▶ [TASK PROMPT]:
Copy out the lines of the records below, and only those lines, from the one with "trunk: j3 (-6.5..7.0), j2" through the one with "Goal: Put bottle", exactly as they appear.

----

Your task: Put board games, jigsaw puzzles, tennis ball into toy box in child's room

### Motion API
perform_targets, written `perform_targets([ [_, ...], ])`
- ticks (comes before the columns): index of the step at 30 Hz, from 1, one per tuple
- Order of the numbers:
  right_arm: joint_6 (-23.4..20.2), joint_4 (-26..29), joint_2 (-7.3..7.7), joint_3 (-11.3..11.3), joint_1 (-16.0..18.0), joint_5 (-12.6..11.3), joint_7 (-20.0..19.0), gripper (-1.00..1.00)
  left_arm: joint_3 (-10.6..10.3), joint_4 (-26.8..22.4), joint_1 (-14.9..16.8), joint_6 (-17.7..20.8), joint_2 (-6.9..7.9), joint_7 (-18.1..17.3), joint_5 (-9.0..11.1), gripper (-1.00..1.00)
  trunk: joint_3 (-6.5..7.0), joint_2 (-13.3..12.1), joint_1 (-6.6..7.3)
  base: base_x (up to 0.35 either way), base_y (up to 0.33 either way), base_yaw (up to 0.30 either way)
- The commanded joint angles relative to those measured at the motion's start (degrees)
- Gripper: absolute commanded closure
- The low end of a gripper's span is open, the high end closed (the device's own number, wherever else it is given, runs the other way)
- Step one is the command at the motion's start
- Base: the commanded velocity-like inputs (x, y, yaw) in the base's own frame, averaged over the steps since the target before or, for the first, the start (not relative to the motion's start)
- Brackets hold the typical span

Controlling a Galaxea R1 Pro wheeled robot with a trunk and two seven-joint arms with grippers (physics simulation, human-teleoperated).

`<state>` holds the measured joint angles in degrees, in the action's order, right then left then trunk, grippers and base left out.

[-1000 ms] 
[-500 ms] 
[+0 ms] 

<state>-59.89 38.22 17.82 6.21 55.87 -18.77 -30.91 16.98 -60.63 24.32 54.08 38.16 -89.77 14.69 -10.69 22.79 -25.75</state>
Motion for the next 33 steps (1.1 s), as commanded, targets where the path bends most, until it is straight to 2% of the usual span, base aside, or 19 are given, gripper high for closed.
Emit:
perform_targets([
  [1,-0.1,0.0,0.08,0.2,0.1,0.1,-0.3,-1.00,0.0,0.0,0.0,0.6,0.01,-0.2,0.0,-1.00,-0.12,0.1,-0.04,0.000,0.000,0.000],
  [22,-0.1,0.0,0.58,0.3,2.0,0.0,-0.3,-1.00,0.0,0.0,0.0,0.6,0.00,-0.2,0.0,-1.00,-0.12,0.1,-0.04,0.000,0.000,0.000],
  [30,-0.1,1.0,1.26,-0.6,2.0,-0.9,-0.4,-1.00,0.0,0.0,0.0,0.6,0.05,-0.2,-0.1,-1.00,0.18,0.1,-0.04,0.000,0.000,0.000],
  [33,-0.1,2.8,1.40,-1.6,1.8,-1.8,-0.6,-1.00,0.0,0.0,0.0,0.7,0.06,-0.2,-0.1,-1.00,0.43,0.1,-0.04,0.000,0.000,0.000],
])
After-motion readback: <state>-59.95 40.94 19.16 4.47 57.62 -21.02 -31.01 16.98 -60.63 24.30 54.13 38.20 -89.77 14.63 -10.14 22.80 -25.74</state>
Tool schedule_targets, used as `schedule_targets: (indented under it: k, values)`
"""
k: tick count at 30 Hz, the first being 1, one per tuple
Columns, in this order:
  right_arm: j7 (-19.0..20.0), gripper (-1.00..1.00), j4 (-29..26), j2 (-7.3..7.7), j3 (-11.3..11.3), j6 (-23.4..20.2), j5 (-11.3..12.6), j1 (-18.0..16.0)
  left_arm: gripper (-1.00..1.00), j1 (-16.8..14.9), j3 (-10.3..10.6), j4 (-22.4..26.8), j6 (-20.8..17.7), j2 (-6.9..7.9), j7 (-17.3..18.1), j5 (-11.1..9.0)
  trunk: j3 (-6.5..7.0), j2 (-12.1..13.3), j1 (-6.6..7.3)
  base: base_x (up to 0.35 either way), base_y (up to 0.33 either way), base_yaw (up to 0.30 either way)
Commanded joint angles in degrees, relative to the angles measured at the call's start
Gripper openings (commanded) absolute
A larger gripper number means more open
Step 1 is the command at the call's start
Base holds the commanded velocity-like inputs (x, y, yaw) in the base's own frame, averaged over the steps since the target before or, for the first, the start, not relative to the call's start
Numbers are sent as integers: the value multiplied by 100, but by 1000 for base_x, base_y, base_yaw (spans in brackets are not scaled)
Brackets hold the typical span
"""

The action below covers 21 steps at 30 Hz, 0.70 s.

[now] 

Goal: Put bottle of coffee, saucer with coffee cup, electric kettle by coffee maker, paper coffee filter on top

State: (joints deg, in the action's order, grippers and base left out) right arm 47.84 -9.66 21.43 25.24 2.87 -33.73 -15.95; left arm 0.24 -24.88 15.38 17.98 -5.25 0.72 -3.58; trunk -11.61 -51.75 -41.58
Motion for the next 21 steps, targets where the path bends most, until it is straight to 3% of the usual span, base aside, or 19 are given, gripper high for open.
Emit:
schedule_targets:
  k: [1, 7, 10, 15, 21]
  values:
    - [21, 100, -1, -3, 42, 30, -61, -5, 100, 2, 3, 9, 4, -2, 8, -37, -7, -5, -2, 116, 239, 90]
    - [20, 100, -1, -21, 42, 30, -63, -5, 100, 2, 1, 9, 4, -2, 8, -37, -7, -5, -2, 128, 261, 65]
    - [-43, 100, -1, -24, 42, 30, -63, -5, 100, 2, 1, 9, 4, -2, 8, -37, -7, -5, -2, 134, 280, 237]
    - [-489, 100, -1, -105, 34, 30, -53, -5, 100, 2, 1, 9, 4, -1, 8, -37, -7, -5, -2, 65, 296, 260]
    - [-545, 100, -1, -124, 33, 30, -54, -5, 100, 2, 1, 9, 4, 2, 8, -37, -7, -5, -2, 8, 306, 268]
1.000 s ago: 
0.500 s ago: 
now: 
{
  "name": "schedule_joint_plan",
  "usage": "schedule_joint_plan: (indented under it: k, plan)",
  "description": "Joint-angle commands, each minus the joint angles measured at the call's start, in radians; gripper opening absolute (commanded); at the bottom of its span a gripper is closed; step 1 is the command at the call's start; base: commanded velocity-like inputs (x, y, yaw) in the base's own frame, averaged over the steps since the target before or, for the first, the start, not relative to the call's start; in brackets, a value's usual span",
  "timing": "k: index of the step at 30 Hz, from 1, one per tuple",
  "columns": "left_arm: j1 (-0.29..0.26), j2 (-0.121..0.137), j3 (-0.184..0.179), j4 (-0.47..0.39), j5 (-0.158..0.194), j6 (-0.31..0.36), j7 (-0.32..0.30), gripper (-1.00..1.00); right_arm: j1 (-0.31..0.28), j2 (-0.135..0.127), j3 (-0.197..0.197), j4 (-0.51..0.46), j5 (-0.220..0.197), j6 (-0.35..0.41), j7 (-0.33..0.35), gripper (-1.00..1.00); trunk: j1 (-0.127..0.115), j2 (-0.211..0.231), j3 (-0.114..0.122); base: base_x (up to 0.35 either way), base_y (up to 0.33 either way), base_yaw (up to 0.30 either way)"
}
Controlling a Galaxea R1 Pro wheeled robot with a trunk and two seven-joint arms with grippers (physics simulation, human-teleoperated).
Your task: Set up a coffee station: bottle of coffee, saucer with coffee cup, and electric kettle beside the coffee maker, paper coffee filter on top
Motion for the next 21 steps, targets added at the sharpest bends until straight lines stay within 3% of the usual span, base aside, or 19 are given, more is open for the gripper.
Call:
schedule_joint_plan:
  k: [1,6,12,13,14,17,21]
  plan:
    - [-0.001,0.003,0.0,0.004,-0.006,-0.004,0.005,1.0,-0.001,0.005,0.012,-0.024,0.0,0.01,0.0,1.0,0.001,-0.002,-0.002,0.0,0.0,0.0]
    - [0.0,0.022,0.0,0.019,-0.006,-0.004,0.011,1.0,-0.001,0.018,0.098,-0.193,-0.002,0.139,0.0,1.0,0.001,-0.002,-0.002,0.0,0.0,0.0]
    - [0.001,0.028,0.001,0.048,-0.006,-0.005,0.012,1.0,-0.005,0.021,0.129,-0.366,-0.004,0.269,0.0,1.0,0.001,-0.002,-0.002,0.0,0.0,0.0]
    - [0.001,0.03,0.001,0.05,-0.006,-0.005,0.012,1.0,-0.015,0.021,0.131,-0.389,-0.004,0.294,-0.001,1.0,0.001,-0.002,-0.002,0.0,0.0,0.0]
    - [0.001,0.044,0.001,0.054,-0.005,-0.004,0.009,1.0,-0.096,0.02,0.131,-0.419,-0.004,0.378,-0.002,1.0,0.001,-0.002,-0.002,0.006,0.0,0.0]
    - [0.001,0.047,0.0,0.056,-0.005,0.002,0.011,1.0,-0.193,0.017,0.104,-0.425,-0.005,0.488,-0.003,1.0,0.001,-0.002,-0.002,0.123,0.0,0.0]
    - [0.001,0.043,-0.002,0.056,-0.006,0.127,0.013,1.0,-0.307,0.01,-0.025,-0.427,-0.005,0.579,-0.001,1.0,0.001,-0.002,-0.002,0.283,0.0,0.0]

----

▶ [RESULT FOR THIS EXERCISE]:
  trunk: j3 (-6.5..7.0), j2 (-12.1..13.3), j1 (-6.6..7.3)
  base: base_x (up to 0.35 either way), base_y (up to 0.33 either way), base_yaw (up to 0.30 either way)
Commanded joint angles in degrees, relative to the angles measured at the call's start
Gripper openings (commanded) absolute
A larger gripper number means more open
Step 1 is the command at the call's start
Base holds the commanded velocity-like inputs (x, y, yaw) in the base's own frame, averaged over the steps since the target before or, for the first, the start, not relative to the call's start
Numbers are sent as integers: the value multiplied by 100, but by 1000 for base_x, base_y, base_yaw (spans in brackets are not scaled)
Brackets hold the typical span
"""

The action below covers 21 steps at 30 Hz, 0.70 s.

[now] 

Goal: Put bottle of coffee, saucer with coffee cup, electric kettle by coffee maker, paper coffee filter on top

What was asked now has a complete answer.